I use VyOS 1.3rc6 as a home firewall/router.
I have set up some simple firewall rules using policies.
For some strange reason I am not able to see all the traffic shown in the logs.
For example I have a bunch of VMs that require internet access. I created the following rule
set firewall name INSIDE-OUTSIDE default-action ‘drop’
set firewall name INSIDE-OUTSIDE enable-default-log
…
set firewall name INSIDE-OUTSIDE rule 1101 action ‘accept’
set firewall name INSIDE-OUTSIDE rule 1101 description ‘Allow INSIDE VM Web OUTSIDE’
set firewall name INSIDE-OUTSIDE rule 1101 destination port ‘80,443’
set firewall name INSIDE-OUTSIDE rule 1101 log ‘enable’
set firewall name INSIDE-OUTSIDE rule 1101 protocol ‘tcp’
set firewall name INSIDE-OUTSIDE rule 1101 source group address-group ‘AG_VM_DEVICES’
set firewall name INSIDE-OUTSIDE rule 1101 state new ‘enable’
When I tail -f /var/log/messages | grep INSIDE-OUTSIDE-1101 I get nothing. If I use monitor firewall name INSIDE-OUTSIDE rule 1101 I also get nothing. Yet the VMs are able to access the web.
Is anyone able to tell me what am I missing? I’d like to see all traffic going in and out of the firewall.

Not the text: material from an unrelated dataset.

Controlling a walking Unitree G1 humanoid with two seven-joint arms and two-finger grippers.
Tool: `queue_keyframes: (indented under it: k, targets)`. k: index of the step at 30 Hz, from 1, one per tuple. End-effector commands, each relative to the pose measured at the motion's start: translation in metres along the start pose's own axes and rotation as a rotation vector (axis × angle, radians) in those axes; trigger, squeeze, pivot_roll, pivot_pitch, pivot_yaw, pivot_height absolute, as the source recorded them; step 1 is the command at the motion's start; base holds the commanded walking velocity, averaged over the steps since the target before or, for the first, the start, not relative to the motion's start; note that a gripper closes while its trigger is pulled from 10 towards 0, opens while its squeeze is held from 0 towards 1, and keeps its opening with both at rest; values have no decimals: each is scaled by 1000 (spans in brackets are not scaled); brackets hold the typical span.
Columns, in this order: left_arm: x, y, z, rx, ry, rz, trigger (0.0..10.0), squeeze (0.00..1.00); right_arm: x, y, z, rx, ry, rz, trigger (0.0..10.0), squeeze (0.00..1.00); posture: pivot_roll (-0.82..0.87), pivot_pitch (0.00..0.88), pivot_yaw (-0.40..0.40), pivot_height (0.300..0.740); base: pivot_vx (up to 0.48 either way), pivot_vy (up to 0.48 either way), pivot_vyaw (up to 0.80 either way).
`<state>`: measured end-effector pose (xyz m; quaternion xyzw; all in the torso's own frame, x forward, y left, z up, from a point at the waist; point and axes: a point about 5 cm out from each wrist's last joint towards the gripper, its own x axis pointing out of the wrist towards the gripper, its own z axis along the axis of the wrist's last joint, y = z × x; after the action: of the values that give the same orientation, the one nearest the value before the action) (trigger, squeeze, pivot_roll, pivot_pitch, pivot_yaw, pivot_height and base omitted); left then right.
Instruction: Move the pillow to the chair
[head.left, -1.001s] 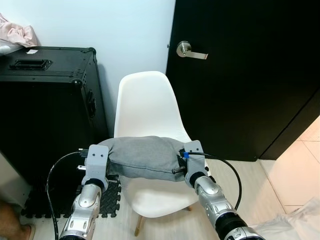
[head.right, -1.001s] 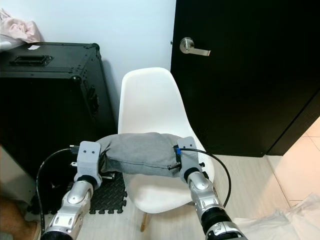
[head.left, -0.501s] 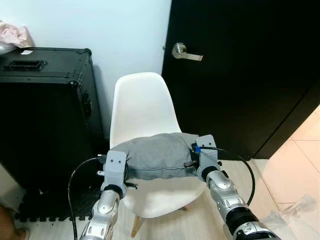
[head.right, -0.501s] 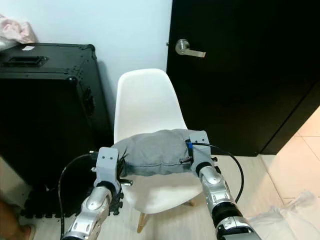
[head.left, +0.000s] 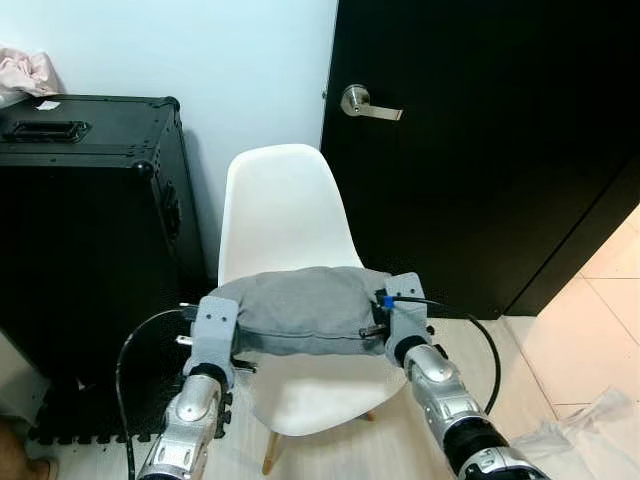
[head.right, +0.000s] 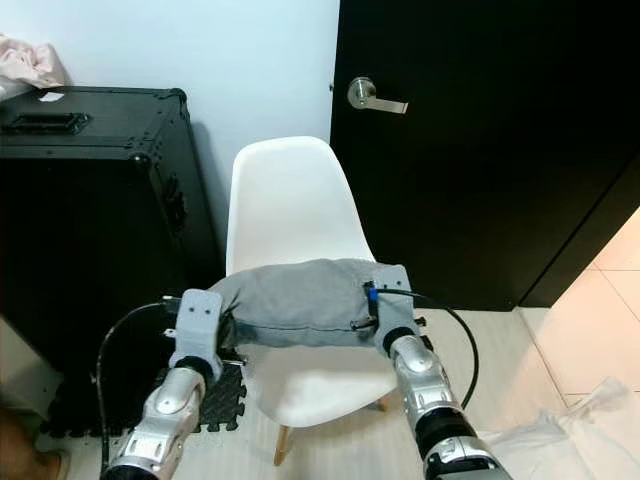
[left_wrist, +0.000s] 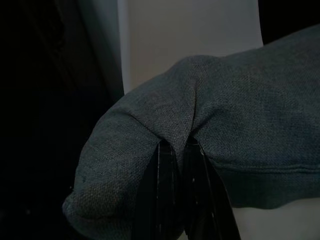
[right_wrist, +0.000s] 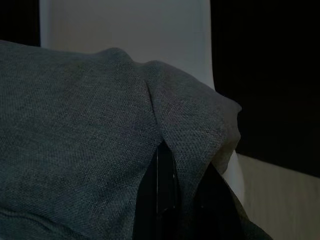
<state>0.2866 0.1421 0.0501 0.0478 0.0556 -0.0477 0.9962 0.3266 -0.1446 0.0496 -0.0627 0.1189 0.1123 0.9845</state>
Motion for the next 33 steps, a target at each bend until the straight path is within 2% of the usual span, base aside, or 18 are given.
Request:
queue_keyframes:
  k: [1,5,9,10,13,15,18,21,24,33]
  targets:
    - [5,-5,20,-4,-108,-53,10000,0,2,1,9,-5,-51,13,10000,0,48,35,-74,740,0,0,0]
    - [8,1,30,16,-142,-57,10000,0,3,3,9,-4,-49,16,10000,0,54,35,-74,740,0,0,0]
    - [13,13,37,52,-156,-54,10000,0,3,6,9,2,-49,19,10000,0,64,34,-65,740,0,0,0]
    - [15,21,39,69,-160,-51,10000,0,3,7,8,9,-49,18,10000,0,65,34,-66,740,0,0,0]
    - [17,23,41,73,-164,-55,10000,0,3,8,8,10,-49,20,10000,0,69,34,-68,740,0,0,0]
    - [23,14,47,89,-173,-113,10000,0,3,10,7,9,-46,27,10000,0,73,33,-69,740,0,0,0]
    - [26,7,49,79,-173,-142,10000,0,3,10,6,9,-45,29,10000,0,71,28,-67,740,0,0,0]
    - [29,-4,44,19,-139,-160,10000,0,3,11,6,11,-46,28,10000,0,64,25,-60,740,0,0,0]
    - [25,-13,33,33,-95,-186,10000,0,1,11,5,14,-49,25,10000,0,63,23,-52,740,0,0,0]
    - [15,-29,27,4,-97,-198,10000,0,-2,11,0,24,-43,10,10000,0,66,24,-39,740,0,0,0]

After some testing it looks like it will only log the initial connection? For example if I open a browser I will get a few hits logged. If I then open another browser and search other pages these don’t get any logs. This also happens with pings. If I ping a web host I will get some logs. if I ping to another place or open a new ping these don’t get logged?
Of course, rule 1101 will only log the intial packet ! The rule has state=new enabled (which isn’t necessary, rules 50 and 51 only leave new packets). All subsequent packets belonging to a flow hit rule 50
In general, your firewall rules looks OK.
You may need to test if behavior is as you expected. As @16again said, you can see few hits at first in specific firewall entries, such as 1101, because then traffic matches the policy state defined in previous entries.
I removed the state new enabled out of all of my rules and it seems to be logging correctly and the rules are still being applied. The question is why would you use state new enabled? I tried finding info about the states and how they affect the rules without luck.
Firewall rules are processed in order. So, if you see firewall examples, you may find that in most cases, policies states are defined at the very first… Why?
As you said, in your example you have removed state policies. So for every connection, firewall are going to be processed until it matches one entry. So, this will be analyze in multiple firewall entries, until, for example, matches your rule 1101.
But, with state policies defined at first, only the first connection will pass through all the firewall rules until it matches rule 1101. Then, all established and related connections will only hit the very first firewall rules.
Comparing both scenarios, CPU load in first case would be higher, since more firewall rules are evaluated every time, while in second scenario, this just happens once.